Out of the scope (for now)

  • How to choose a list of tasks for the current round from all deals that are expected to be retrievable.
  • How to maintain the number of jobs performed per round at a constant rate that’s independent of the network size.

Current status (May 2024)

  • For each round, the Round Tracker service picks 1000 tasks to choose from.
  • Checker nodes pick tasks at random (or at their will) from that list.
  • IPv4 as a scarce resource + rate limit: The Evalute service accepts only the first 15 measurements from each IPv4 /24 subnet, ignoring duplicate measurements for the same task.

Available inputs

  • DRAND beacon - 32 bytes (hex encoded as 64 chars) on the default drand chain
  • Participant address in ETH 0x format, not unique; controlled by the checker node operator
  • Station ID - a public key, 44 bytes (hex encoded as 88 chars), unique; controlled by the checker node operator
  • A list of tasks for the current round. A task is defined as (cid, miner_id).

Proposed design

Used XOR-based metric to find T tasks that are closest to the Station node.

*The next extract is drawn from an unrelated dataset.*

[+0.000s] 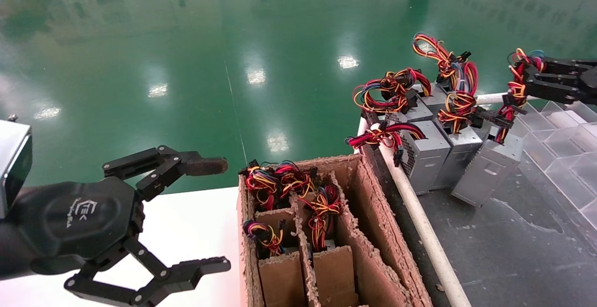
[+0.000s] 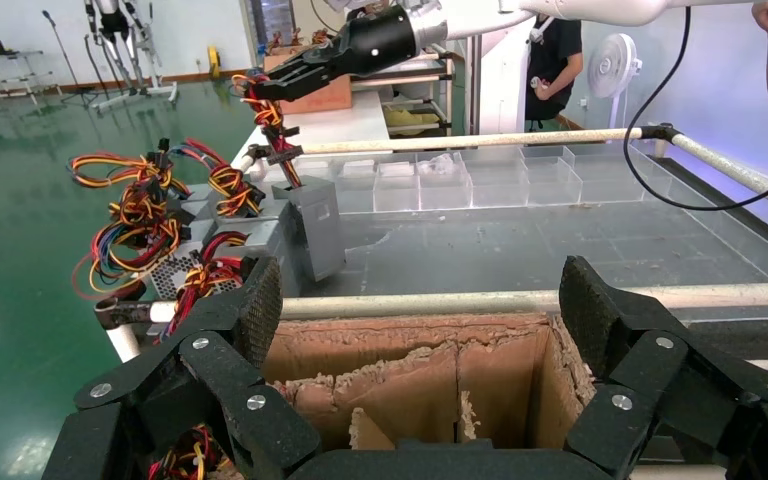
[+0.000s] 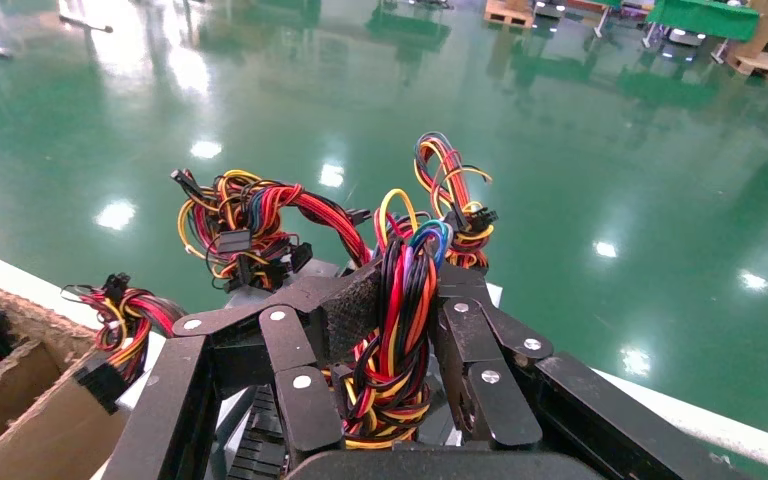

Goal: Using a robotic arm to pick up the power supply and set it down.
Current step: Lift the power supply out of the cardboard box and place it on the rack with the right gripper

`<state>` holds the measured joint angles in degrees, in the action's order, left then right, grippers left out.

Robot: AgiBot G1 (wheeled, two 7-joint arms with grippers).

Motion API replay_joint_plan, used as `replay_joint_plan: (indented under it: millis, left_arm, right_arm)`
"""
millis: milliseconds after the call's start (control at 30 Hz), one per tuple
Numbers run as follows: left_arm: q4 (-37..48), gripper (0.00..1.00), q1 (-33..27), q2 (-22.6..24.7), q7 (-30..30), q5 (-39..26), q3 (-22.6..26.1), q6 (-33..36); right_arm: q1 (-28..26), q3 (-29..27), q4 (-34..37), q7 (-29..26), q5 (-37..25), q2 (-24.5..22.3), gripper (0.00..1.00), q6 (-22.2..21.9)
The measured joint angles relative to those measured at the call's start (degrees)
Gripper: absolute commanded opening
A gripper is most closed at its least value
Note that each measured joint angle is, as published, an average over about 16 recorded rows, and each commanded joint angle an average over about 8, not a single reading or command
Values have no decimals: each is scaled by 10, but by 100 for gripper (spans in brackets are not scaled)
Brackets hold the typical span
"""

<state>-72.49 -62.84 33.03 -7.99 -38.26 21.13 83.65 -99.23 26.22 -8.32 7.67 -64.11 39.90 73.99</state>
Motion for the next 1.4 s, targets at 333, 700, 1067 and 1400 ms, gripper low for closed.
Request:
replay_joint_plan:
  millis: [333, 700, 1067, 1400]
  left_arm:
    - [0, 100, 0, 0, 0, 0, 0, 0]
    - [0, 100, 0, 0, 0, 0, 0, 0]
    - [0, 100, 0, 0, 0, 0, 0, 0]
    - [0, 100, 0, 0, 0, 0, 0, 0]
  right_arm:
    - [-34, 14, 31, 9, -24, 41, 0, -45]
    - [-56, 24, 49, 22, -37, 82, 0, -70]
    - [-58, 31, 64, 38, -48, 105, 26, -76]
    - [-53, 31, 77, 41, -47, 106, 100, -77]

Note: Station IDs are 44 bytes long and SHA256 produces digests that are 32 bytes long. When you do XOR between a 44-byte value (station ID) and a 32-byte value (hash), you will get a value with the first 12 bytes always set to the same value. I.e. for each nodeKey, the dist values will always start with the same 12 bytes. While this isn’t a problem for picking T closest task, I find it confusing and therefore prefer to use only the last 32 bytes from the Station ID value.

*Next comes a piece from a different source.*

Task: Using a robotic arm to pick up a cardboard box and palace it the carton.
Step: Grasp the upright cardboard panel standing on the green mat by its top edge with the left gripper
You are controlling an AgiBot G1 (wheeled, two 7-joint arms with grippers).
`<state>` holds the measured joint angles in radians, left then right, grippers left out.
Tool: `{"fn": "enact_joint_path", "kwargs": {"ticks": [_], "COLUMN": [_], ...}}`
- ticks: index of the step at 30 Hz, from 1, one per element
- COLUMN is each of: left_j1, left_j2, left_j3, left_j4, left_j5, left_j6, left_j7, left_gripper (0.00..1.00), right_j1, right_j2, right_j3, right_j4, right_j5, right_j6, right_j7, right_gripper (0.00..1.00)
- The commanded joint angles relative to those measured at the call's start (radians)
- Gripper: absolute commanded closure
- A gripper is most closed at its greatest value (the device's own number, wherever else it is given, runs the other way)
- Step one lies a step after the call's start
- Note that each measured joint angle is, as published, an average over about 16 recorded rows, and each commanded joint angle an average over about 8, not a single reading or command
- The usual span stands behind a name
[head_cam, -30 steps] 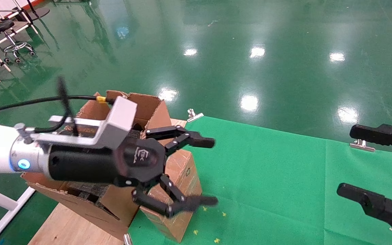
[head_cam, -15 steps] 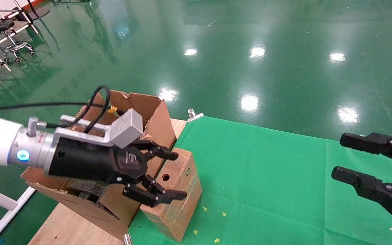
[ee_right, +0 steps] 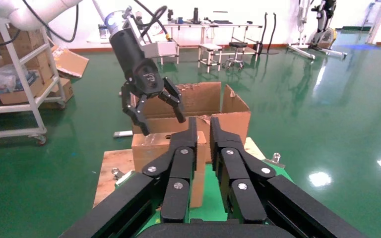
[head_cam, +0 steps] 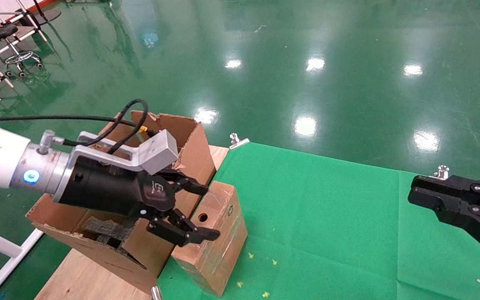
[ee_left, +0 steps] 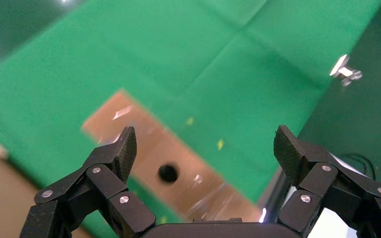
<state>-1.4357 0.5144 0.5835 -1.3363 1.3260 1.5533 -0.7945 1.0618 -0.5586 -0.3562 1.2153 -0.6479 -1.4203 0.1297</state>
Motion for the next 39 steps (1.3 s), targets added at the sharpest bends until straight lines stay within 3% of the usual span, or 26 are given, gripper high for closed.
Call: {"fn": "enact_joint_path", "kwargs": {"ticks": [1, 10, 18, 19, 26, 27, 30, 31, 32, 39], "left_j1": [-0.044, -0.204, -0.277, -0.282, -0.300, -0.301, -0.304, -0.305, -0.306, -0.312], "left_j2": [0.013, 0.050, 0.071, 0.072, 0.095, 0.100, 0.114, 0.119, 0.123, 0.139], "left_j3": [0.027, 0.226, 0.364, 0.376, 0.438, 0.444, 0.461, 0.467, 0.471, 0.492], "left_j4": [-0.002, 0.003, 0.007, 0.007, 0.005, 0.005, 0.005, 0.006, 0.006, 0.008], "left_j5": [0.044, 0.111, 0.118, 0.117, 0.122, 0.125, 0.138, 0.143, 0.148, 0.166], "left_j6": [0.021, 0.029, 0.022, 0.020, 0.000, -0.003, -0.010, -0.011, -0.013, -0.020], "left_j7": [-0.047, -0.231, -0.323, -0.331, -0.374, -0.379, -0.398, -0.404, -0.410, -0.428], "left_gripper": [0.00, 0.00, 0.00, 0.00, 0.00, 0.00, 0.00, 0.03, 0.14, 0.98], "right_j1": [0.000, 0.000, 0.000, 0.000, 0.000, 0.000, 0.000, 0.000, 0.000, 0.000], "right_j2": [0.000, 0.000, 0.000, 0.000, 0.000, 0.000, 0.000, 0.000, 0.000, 0.000], "right_j3": [0.000, 0.000, 0.000, 0.000, 0.000, 0.000, 0.000, 0.000, 0.000, 0.000], "right_j4": [0.000, 0.000, 0.000, 0.000, 0.000, 0.000, 0.000, 0.000, 0.000, 0.000], "right_j5": [0.000, 0.000, 0.000, 0.000, 0.000, 0.000, 0.000, 0.000, 0.000, 0.000], "right_j6": [0.000, 0.000, 0.000, 0.000, 0.000, 0.000, 0.000, 0.000, 0.000, 0.000], "right_j7": [0.000, 0.000, 0.000, 0.000, 0.000, 0.000, 0.000, 0.000, 0.000, 0.000], "right_gripper": [1.00, 1.00, 1.00, 0.93, 0.05, 0.00, 0.00, 0.00, 0.00, 0.00]}}
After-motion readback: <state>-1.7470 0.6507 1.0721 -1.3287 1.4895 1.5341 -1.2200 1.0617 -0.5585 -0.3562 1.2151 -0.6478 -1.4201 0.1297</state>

  1. For each task that’s valid for the round, calculate its key by hashing the task and the randomness for the current Spark round. The way the hash function works, these hash values will be randomly & uniformly distributed in the entire space of 2^256 values. By including the randomness in the inputs, we will get a different mapping in each round.
    taskKey = sha256([cid, miner_id, drand].join('\n'))
  1. For each node, use the last 32 bytes (64 hex characters) from the station_id as the key.
    nodeKey = Buffer.from(station_id.slice(-64), 'hex')

    UPDATE
    Let’s hash the station id instead, see

    nodeKey = sha256(Buffer.from(station_id))
  1. Find K tasks closest to the node using XOR as the distance metric.
    dist = taskKey ^ nodeKey

    This can be implemented using a Priority Queue in O(T * log(K)) time where T is the number of tasks for this round and K is the number of tasks each node can perform. Note that T >> K - currently T=1000 and K=15 .

IPv4 as a scarce resource

The fraud detection algorithm already rewards only 15 measurements from each IPv4 /24 subnet. The tasking algorithm described above is orthogonal and does not require any changes to be made in this algorithm.

Verification

The fraud detection component needs to:

  • Calculate T task keys (Call T times the sha256 algorithm)
  • Assuming N unique nodes, calculate N sets of tasks assigned to each node. (Call P times the k-closest-element algorithm on a constant data set).
  • For each measurement, check that it corresponds to a valid task for the node that submitted it.

Attack vectors

Self-dealing

A malicious actor can pick the tasks they want to check and then choose such a Station ID value that makes the task belong to the k-closest tasks for that Station ID.

We can make this attack less attractive by giving more weight to measurements contributed by Station IDs with longer history. This weight can be applied to rewards but also when aggregating measurements to produce the Retrieval Success Rate and other metrics.

DoS

A malicious actor can provide a unique station ID for each measurement, forcing the fraud detection component to run the k-closest-element algorithm for each measurement.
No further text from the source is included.